- TASK BRIEF
All that is needed is an exact repetition of the lines from the one containing "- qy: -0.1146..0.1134" through the final line of the material, without pictures.

--- COLLECTED DATA Enclosed Below ---

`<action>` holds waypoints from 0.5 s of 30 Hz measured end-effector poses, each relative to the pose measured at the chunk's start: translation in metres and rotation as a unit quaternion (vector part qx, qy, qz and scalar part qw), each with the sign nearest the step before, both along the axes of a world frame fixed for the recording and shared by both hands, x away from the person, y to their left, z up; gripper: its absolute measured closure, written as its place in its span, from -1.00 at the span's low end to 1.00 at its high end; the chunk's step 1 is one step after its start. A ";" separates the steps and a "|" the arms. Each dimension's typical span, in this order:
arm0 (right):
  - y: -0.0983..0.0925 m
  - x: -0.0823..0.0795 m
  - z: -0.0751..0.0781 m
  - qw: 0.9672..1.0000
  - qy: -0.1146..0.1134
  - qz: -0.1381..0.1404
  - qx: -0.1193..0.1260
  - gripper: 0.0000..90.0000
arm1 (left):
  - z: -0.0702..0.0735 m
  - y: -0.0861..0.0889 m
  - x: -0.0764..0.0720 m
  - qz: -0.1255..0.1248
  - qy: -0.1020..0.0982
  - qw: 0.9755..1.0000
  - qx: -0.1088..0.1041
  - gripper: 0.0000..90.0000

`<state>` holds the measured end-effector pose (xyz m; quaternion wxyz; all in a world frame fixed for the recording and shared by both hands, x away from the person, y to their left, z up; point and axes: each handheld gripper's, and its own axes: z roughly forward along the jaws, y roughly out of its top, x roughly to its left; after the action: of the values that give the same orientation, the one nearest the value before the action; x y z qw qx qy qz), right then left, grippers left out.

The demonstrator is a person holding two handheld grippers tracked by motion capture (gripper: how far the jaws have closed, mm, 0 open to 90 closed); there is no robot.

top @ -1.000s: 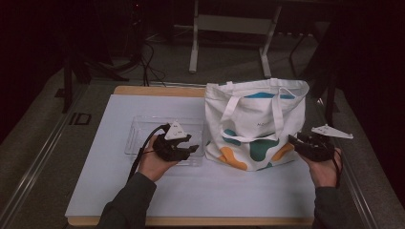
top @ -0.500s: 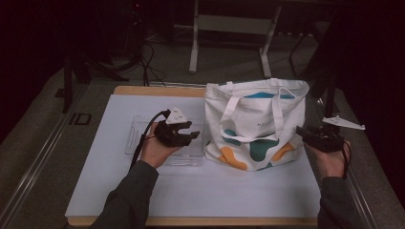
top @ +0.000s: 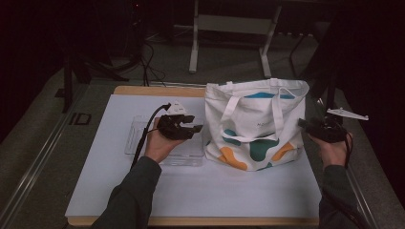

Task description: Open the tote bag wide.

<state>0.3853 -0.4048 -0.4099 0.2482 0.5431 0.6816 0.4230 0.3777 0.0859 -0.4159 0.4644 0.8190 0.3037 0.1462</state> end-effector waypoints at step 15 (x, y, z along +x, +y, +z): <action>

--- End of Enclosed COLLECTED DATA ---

- EXERCISE SOLUTION
  - qy: -0.1146..0.1134
  - qz: -0.1381..0.1404
  - qx: -0.1193..0.1260
  - gripper: 0.0000..90.0000
arm1 (left):
  - z: -0.0702..0.0735 m
  - y: -0.0861..0.0889 m
  - x: -0.0764..0.0720 m
  - qz: -0.1255..0.1248
  - qy: -0.1020..0.0982
  - qw: 0.9755..1.0000
  - qx: -0.1088..0.1041
  - gripper: 0.0000..90.0000

`<state>` holds the measured end-effector pose (xyz m; quaternion wxyz; all in a world frame fixed for the recording and shared by both hands, x away from the person, y to their left, z up; point and axes: each handheld gripper's, and its own axes: z roughly forward along the jaws, y roughly out of its top, x roughly to its left; after the action: of the values that give the same orientation, the one nearest the value before the action; x y z qw qx qy qz), right then left, grippers left out.

The demonstrator is a person holding two handheld grippers tracked by motion capture (gripper: how far the jaws have closed, mm, 0 open to 90 closed); there is no robot.

top @ -1.000s: 
top @ -0.500s: 
top @ +0.000s: 

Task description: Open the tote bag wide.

<state>0.3853 -0.4048 -0.4099 0.2482 0.5431 0.6816 0.4230 0.3777 0.0859 -0.4159 0.4644 0.8190 0.3037 0.1462</state> end-effector waypoints at step 15 (x, y, z along +x, +y, +z): <action>

No more output is required.